__INPUT__.
Start of Block

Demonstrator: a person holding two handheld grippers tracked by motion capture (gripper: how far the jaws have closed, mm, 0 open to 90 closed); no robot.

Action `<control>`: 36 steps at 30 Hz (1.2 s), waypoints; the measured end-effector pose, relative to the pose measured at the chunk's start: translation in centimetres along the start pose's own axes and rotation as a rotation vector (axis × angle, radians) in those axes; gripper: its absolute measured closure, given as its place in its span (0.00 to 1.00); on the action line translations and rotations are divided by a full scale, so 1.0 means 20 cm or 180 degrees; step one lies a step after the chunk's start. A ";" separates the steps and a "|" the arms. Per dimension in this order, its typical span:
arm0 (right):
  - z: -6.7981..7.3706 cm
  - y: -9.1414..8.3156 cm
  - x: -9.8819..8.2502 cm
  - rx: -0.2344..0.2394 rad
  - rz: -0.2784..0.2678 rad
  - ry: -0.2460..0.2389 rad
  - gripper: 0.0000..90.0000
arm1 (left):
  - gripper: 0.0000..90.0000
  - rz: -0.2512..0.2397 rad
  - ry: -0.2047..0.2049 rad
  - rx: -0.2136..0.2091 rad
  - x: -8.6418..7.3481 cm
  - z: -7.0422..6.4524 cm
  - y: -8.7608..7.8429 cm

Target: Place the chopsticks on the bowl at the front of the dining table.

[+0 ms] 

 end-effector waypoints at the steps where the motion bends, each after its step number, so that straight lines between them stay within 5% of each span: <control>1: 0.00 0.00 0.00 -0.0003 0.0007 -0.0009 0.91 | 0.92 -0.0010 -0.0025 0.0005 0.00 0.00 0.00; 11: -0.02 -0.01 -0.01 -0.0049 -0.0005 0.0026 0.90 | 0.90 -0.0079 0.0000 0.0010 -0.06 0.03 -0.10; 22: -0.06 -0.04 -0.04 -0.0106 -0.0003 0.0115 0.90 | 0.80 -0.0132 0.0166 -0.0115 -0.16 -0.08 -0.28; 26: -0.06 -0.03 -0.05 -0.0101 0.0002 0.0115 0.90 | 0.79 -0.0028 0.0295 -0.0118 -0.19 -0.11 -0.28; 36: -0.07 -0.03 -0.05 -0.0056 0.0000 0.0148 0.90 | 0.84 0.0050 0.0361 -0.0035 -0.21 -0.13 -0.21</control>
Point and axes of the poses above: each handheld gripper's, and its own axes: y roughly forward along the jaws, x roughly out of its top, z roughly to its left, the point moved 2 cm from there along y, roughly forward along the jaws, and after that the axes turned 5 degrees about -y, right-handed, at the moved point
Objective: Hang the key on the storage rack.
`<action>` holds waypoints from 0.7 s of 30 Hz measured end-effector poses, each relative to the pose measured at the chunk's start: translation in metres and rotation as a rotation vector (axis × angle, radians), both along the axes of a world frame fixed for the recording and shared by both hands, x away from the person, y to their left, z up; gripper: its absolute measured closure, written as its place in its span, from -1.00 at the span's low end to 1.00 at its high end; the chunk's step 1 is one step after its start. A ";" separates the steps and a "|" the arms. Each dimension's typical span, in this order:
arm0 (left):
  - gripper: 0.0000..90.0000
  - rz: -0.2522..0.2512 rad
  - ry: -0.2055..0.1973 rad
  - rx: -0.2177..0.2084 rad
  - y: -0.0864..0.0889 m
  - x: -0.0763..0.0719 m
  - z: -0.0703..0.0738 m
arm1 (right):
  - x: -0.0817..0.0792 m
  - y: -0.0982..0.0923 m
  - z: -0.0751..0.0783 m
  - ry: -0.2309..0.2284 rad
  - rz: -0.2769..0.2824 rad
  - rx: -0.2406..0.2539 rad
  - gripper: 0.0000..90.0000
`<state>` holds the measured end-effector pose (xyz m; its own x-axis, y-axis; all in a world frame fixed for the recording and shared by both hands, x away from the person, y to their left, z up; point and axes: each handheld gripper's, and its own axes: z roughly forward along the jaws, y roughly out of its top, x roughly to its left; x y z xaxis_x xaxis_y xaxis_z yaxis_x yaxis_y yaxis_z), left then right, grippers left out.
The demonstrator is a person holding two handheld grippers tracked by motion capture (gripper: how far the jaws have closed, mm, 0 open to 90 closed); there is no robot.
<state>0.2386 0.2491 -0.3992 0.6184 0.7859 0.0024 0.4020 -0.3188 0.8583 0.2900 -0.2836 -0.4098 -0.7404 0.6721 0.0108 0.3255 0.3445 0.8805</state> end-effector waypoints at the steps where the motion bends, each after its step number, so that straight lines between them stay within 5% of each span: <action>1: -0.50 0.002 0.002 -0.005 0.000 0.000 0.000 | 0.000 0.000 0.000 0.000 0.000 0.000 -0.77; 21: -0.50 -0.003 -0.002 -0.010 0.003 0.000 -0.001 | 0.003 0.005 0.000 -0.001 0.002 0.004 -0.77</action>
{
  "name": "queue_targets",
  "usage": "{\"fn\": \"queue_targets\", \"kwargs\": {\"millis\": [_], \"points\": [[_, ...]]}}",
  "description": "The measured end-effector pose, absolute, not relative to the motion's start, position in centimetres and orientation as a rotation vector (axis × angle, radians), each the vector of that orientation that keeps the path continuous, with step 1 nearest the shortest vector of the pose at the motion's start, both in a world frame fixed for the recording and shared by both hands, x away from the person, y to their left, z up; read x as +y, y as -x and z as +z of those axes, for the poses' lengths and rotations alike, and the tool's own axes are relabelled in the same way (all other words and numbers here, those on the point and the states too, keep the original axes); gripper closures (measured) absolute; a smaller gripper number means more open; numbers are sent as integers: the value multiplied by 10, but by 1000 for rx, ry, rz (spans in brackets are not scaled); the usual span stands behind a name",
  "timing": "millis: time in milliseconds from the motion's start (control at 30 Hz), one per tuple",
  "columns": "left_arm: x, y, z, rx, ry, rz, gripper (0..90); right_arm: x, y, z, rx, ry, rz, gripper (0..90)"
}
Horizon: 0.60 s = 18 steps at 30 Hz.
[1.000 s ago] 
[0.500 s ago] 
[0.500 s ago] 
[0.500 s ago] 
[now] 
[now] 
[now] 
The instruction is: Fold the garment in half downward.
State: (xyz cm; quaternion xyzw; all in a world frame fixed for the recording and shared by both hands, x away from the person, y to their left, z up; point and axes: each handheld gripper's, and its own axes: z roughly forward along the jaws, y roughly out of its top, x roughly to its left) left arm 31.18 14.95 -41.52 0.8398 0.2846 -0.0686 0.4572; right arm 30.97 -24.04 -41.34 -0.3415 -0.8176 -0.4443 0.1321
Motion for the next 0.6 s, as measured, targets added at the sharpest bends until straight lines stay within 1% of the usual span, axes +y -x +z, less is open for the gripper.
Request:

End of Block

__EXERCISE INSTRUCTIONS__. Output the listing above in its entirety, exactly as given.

__ANSWER SPACE__.
Demonstrator: a person holding two handheld grippers tracked by motion capture (gripper: how far the jaws have closed, mm, 0 open to 90 closed); no robot.

Action `<control>`: 36 steps at 30 Hz (1.2 s), waypoints; the measured end-effector pose, relative to the pose measured at the chunk's start: translation in centimetres along the start pose's own axes and rotation as a rotation vector (axis × angle, radians) in those axes; gripper: its absolute measured closure, given as its place in its span (0.00 to 1.00); on the action line translations and rotations are divided by a full scale, so 1.0 means 20 cm or 180 degrees; step one lies a step after the chunk's start. A ";" separates the steps and a "|" the arms. Per dimension in this order, its typical span:
arm0 (right):
  - z: -6.7981..7.3706 cm
  - y: -9.1414..8.3156 cm
  - x: -9.8819..8.2502 cm
  - rx: -0.2344..0.2394 rad
  - rz: -0.2784..0.2678 rad
  - ry: -0.2460..0.2389 rad
  - gripper: 0.0000..90.0000
arm1 (left):
  - gripper: 0.0000..90.0000
  - rz: -0.2512..0.2397 rad
  - ry: -0.2047..0.2049 rad
  - rx: -0.2136..0.2091 rad
  - x: -8.6418..7.3481 cm
  - z: -7.0422..6.4524 cm
  - y: -8.7608..7.8429 cm

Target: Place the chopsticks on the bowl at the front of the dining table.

[+0 ms] 

 end-effector waypoints at the steps where the motion bends, each after its step number, so that straight lines between them stay within 5% of each span: <control>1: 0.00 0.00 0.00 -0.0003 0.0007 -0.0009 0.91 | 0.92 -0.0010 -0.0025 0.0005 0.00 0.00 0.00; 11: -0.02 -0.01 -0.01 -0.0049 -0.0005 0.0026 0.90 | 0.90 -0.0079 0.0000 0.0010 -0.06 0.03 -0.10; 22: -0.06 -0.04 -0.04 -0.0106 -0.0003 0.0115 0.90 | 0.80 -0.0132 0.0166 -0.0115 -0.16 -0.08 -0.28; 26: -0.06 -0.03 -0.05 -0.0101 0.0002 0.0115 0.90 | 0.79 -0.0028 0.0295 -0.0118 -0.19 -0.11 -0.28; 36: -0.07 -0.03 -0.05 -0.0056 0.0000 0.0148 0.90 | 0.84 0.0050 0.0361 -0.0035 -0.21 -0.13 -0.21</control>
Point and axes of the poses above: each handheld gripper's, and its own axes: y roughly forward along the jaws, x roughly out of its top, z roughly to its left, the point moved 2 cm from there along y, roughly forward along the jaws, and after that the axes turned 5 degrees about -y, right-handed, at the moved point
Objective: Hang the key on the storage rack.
`<action>` holds waypoints from 0.7 s of 30 Hz measured end-effector poses, each relative to the pose measured at the chunk's start: translation in metres and rotation as a rotation vector (axis × angle, radians), both along the axes of a world frame fixed for the recording and shared by both hands, x away from the person, y to their left, z up; gripper: its absolute measured closure, written as its place in its span, from -1.00 at the span's low end to 1.00 at its high end; the chunk's step 1 is one step after its start. A ";" separates the steps and a "|" the arms. Each dimension's typical span, in this order:
arm0 (left):
  - gripper: 0.0000..90.0000
  - rz: -0.2522..0.2512 rad
  - ry: -0.2055..0.1973 rad
  - rx: -0.2177..0.2084 rad
  - y: -0.0864..0.0889 m
  - x: -0.0763..0.0719 m
  - z: -0.0703..0.0738 m
arm1 (right):
  - x: -0.0817..0.0792 m
  - y: -0.0982..0.0923 m
  - z: -0.0751..0.0783 m
  - ry: -0.2309..0.2284 rad
  - rz: -0.2769..0.2824 rad
  - rx: -0.2406..0.2539 rad
  - gripper: 0.0000..90.0000
`<state>` holds the measured end-effector pose (xyz m; its own x-axis, y-axis; all in a world frame fixed for the recording and shared by both hands, x away from the person, y to their left, z up; point and axes: each handheld gripper's, and its own axes: z roughly forward along the jaws, y roughly out of its top, x roughly to its left; x y z xaxis_x xaxis_y xaxis_z yaxis_x yaxis_y yaxis_z), left then right, grippers left out.
The demonstrator is a person holding two handheld grippers tracked by motion capture (gripper: how far the jaws have closed, mm, 0 open to 90 closed); there is no robot.
<state>0.2386 0.2491 -0.3992 0.6184 0.7859 0.0024 0.4020 -0.3188 0.8583 0.2900 -0.2836 -0.4098 -0.7404 0.6721 0.0108 0.3255 0.3445 0.8805</state> end-effector waypoints at the steps where the motion bends, each after its step number, so that straight lines between them stay within 5% of each span: <action>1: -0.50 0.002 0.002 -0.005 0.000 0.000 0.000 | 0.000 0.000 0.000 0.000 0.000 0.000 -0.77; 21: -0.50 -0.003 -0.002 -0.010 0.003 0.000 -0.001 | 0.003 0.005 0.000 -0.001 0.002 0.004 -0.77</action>
{
  "name": "queue_targets",
  "usage": "{\"fn\": \"queue_targets\", \"kwargs\": {\"millis\": [_], \"points\": [[_, ...]]}}",
  "description": "The measured end-effector pose, absolute, not relative to the motion's start, position in centimetres and orientation as a rotation vector (axis × angle, radians), each the vector of that orientation that keeps the path continuous, with step 1 nearest the shortest vector of the pose at the motion's start, both in a world frame fixed for the recording and shared by both hands, x away from the person, y to their left, z up; read x as +y, y as -x and z as +z of those axes, for the poses' lengths and rotations alike, and the tool's own axes are relabelled in the same way (all other words and numbers here, those on the point and the states too, keep the original axes); gripper closures (measured) absolute; a smaller gripper number means more open; numbers are sent as integers: the value multiplied by 10, but by 1000 for rx, ry, rz (spans in brackets are not scaled); the usual span stands behind a name",
  "timing": "millis: time in milliseconds from the motion's start (control at 30 Hz), one per tuple",
  "columns": "left_arm: x, y, z, rx, ry, rz, gripper (0..90); right_arm: x, y, z, rx, ry, rz, gripper (0..90)"
}
Horizon: 0.60 s = 18 steps at 30 Hz.
[1.000 s ago] 
[0.500 s ago] 
[0.500 s ago] 
[0.500 s ago] 
[now] 
[now] 
[now] 
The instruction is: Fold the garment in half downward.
State: (xyz cm; quaternion xyzw; all in a world frame fixed for the recording and shared by both hands, x away from the person, y to their left, z up; point and axes: each handheld gripper's, and its own axes: z roughly forward along the jaws, y roughly out of its top, x roughly to its left) left arm 31.18 14.95 -41.52 0.8398 0.2846 -0.0686 0.4572; right arm 30.97 -24.04 -41.34 -0.3415 -0.8176 -0.4443 0.1321
Motion for the next 0.6 s, as measured, targets added at the sharpest bends until straight lines stay within 1% of the usual span, axes +y -x +z, less is open for the gripper.
Request:

Work on the exercise is finished.